Par conclusions notifiées le 23 septembre 2002, la société BNP Paribas Suisse demande à la cour de :
– constater en tant que de besoin l’absence de demande d’infirmation et/ou d’annulation dans le dispositif des conclusions des appelants ;
– confirmer en conséquence l’ordonnance rendue par le juge de la mise en état près le tribunal judiciaire de Versailles du 17/05/2022 ;
– adjuger au besoin à la concluante le bénéfice de ses conclusions précédemment régularisées au fond le 05/09/2022 et, en conséquence et en tant que de besoin :
– rejeter toutes fins, moyens et conclusions contraires ;
– déclarer à titre principal le tribunal judiciaire de Versailles territorialement incompétent et renvoyer M. et Mme [G] à mieux se pourvoir devant la juridiction genevoise compétente ;
– faire droit, en tant que de besoin et subsidiairement, à l’exception de connexité et/ou de litispendance qu’elle a soulevée et en conséquence renvoyer les parties devant le tribunal de première instance de Genève d’ores et déjà saisi ;
– condamner solidairement les époux [G] au paiement de la somme de 7 000 euros au titre de l’article 700 du code de procédure civile ainsi qu’aux entiers dépens.

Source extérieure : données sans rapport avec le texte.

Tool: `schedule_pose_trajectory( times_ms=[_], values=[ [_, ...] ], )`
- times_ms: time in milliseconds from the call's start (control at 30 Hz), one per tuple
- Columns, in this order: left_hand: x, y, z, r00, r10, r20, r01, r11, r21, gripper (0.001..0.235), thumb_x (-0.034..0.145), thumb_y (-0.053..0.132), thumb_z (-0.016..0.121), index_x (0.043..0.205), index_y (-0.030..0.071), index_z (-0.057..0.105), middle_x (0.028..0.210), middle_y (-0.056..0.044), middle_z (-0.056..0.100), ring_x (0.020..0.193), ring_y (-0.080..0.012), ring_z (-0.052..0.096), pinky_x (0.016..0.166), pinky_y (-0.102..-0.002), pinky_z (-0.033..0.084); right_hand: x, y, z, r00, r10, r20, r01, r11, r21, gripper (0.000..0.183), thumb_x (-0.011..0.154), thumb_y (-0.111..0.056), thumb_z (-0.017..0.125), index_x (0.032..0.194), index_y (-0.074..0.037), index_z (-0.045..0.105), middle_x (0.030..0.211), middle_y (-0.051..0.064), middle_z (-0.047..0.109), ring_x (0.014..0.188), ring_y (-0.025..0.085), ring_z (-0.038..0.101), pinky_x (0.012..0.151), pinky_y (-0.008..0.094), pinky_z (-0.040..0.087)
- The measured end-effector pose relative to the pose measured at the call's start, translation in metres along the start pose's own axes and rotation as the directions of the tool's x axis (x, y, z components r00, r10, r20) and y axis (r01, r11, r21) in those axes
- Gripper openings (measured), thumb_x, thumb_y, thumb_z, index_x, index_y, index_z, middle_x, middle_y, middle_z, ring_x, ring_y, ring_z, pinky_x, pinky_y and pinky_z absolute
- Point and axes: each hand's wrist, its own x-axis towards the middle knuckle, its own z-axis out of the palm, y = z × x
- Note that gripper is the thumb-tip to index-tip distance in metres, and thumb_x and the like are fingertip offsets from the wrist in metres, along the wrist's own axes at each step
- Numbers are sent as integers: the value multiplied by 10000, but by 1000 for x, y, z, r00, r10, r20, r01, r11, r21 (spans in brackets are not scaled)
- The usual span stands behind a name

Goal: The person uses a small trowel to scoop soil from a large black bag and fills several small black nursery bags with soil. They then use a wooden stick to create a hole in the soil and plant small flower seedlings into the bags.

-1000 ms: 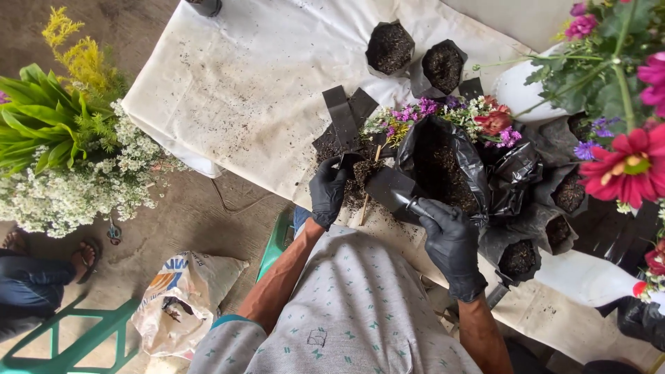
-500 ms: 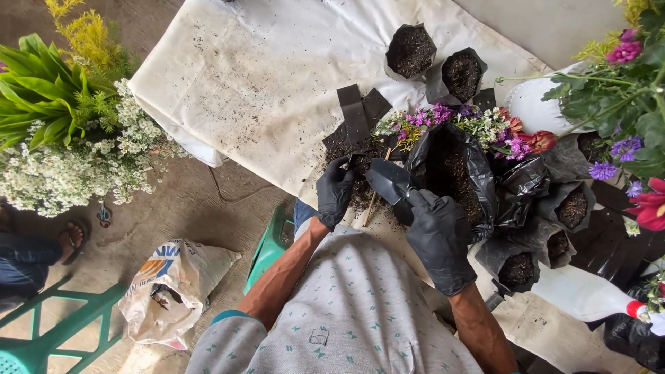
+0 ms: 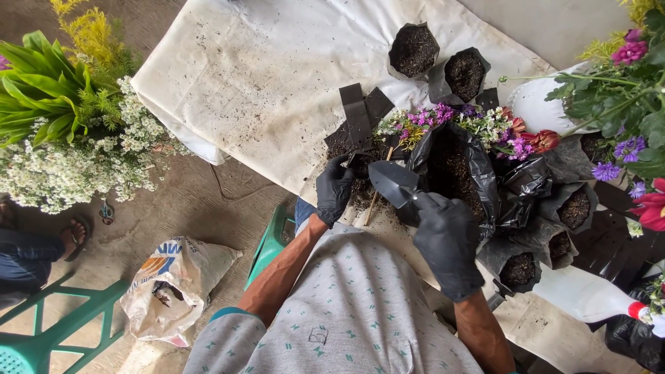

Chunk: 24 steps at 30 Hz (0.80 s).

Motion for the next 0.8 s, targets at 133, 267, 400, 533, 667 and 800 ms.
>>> schedule_pose_trajectory(
  times_ms=[133,267,400,533,667,800],
  values=[
    [11,0,-9,998,49,26,-52,986,161,431,906,461,701,1288,286,605,920,-89,755,992,-378,721,916,-542,544,-8,-14,-71,984,178,18,-178,983,45,331,851,-102,714,1118,-277,801,995,-50,778,834,252,729,809,380,579],
    [16,5,-9,918,393,50,-395,898,195,598,928,503,624,1357,94,552,1126,-159,623,954,-299,622,759,-430,516,-52,16,-87,938,325,-124,-313,944,101,207,1012,14,710,1204,-18,780,985,115,759,763,249,611,624,385,485],
    [29,5,4,919,393,23,-375,857,353,558,834,526,733,1240,157,630,1077,-121,642,945,-331,633,710,-486,492,-84,39,-86,864,479,-157,-484,875,8,180,1037,-184,742,1194,-152,824,1155,74,781,1104,327,718,871,447,543],
    [33,1,7,912,406,60,-402,852,336,477,846,389,725,1239,143,609,1050,-124,626,885,-297,620,647,-434,489,-111,66,-60,805,585,-96,-583,811,51,320,914,-5,643,1147,-137,818,1126,70,779,1088,346,729,873,474,568],
    [33,11,9,983,167,79,-184,927,327,566,803,400,802,1290,200,593,1112,-113,599,1125,-391,629,980,-528,525,-103,77,-14,784,610,-119,-599,792,118,246,879,-181,757,1074,-318,818,950,-36,766,969,273,732,906,399,582],
    [37,7,11,986,156,61,-168,929,330,558,813,422,781,1294,215,589,1105,-93,612,1122,-367,641,986,-513,524,-112,89,16,706,698,-124,-667,713,216,247,873,-137,774,1088,-251,820,1006,37,775,1029,328,710,924,460,583]
  ],
)
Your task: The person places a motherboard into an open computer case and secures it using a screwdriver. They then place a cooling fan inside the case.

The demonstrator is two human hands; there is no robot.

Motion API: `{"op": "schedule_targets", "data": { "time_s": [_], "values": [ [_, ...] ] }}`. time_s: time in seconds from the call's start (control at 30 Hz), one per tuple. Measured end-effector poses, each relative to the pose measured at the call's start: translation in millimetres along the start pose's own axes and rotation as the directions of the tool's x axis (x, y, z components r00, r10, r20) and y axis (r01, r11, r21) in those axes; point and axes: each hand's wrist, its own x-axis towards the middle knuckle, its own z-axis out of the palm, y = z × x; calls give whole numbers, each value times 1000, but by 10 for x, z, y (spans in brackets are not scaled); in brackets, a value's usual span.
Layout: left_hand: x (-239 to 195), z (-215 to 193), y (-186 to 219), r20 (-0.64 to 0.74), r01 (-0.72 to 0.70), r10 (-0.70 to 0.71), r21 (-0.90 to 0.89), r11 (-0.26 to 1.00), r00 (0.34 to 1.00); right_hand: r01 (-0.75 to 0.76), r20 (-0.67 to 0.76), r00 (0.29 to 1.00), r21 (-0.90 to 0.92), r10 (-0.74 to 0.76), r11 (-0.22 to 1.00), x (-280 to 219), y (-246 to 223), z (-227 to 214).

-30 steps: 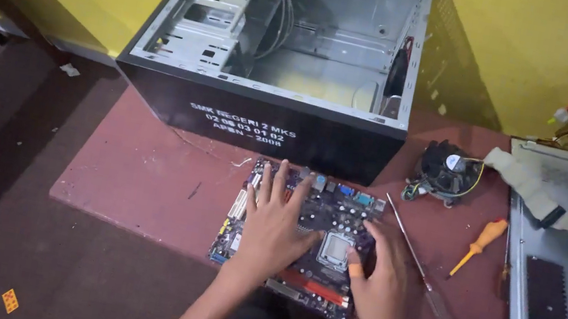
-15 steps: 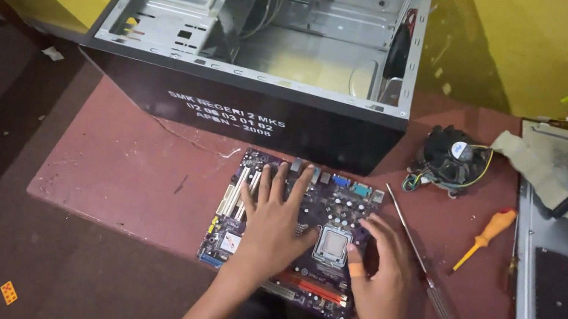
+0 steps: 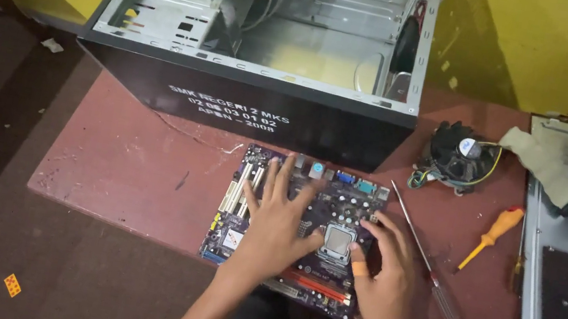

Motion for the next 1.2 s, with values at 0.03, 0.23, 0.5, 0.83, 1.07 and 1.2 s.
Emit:
{"op": "schedule_targets", "data": {
  "time_s": [0.03,0.23,0.5,0.83,1.07,1.2],
  "values": [
    [-42,-52,30,-53,-76,76,-8,997,996,23,-24,999,28,-22,999,-12,15,5],
    [-495,-6,44,-244,-368,357,0,930,901,-1,-21,1000,-65,-1,998,-19,-105,-89],
    [-784,330,-188,-309,-459,423,-51,887,852,384,229,909,-142,-347,912,24,55,-174],
    [-758,289,-154,-355,-496,454,-33,868,817,604,498,736,-179,-458,777,345,157,-290],
    [-743,274,-150,-367,-502,456,-35,864,811,757,386,640,-171,-665,630,379,106,-333],
    [-747,259,-142,-336,-490,454,-28,871,826,622,220,777,-128,-590,772,405,142,-310]
  ]
}}
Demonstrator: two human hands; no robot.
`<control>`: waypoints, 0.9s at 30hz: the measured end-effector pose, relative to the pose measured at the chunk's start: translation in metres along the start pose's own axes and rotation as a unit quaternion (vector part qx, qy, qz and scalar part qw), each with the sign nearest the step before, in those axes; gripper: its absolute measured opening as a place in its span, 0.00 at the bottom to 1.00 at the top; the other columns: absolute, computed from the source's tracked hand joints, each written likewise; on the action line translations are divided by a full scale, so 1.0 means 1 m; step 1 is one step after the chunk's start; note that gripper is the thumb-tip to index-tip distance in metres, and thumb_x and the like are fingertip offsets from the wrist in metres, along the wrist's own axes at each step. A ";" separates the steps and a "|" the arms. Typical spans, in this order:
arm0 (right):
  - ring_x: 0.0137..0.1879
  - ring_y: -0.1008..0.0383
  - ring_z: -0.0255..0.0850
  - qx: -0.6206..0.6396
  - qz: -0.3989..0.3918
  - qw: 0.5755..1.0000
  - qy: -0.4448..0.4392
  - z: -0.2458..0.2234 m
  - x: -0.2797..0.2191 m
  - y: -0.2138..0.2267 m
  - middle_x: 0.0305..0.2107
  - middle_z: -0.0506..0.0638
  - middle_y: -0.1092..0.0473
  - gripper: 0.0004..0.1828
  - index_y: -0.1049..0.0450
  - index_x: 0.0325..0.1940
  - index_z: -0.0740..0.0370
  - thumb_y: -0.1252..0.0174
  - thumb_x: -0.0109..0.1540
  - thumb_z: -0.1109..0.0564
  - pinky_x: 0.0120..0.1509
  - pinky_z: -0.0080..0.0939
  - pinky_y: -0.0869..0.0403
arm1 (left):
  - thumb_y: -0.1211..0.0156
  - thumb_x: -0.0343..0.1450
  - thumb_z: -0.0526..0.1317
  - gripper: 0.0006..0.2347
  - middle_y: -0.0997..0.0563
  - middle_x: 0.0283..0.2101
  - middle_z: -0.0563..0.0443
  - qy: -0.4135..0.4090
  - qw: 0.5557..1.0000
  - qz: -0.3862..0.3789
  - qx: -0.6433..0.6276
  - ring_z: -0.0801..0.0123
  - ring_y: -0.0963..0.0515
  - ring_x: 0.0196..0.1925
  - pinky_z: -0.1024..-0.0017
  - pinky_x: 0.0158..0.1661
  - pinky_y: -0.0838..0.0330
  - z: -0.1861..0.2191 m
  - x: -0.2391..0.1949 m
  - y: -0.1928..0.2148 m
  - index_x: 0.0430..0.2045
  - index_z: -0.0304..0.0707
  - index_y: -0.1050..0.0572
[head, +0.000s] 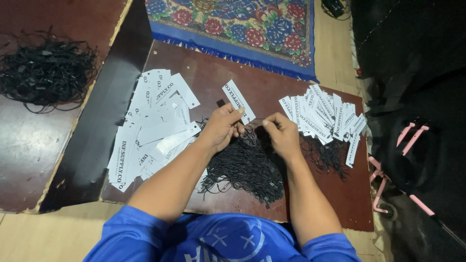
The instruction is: The person repeatedly picks up white paper tags and black cables from a table, threads the tag through the cable, and places the assembled unit into a growing pile on the right. The process continues throughout the clip with consistent hand movements and no visible tools.
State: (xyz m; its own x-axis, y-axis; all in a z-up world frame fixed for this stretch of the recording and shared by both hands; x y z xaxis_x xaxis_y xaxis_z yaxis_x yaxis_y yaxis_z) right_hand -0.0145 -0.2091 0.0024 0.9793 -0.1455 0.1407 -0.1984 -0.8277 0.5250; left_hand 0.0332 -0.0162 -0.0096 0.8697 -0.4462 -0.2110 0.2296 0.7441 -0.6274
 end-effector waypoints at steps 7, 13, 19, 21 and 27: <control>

Par conclusions notifiées le 26 septembre 2022, la société CBA Asset management demande à la cour de :
– se déclarer non saisie des demandes en appel des époux [G] ;
au surplus,
– confirmer intégralement l’ordonnance rendue le 17 mai 2022 par le tribunal judiciaire de Versailles ;
– débouter M. et Mme [G] de l’ensemble de leurs demandes, fins et conclusions, en ce compris leur demande reconventionnelle en dommages et intérêts d’un montant de 30 000 euros ;
– condamner M. et Mme [G] aux entiers dépens, dont distraction au profit de Maître Véronique Dumoulin-Piot, avocat, en application de l’article 699 du code de procédure civile ;
– condamner M. et Mme [G] au paiement de la somme de 10 000 euros au titre de l’article 700 du code de procédure civile.
Par message RPVA en date du 26 septembre 2022, la société BNP Paribas Suisse indique : ‘Les conclusions prises après la réouverture des débats pour répondre à une question de droit ou de fait soulevée par la juridiction ne sont recevables qu’autant qu’elles répondent à cette question et qu’il ne s’agit pas de nouvelles prétentions ou de moyens nouveaux’.
Aucune partie n’a demandé la présence du représentant du Bâtonnier lors de l’audience du 28 septembre 2022.
MOTIFS DE LA DÉCISION
sur la recevabilité des conclusions notifiées par M. et Mme [G] le 23 septembre 2022
En vertu des dispositions de l’article 444 du code de procédure civile, ‘le président peut ordonner la réouverture des débats. Il doit le faire chaque fois que les parties n’ont pas été à même de s’expliquer contradictoirement sur les éclaircissements de droit ou de fait qui leur avaient été demandés’.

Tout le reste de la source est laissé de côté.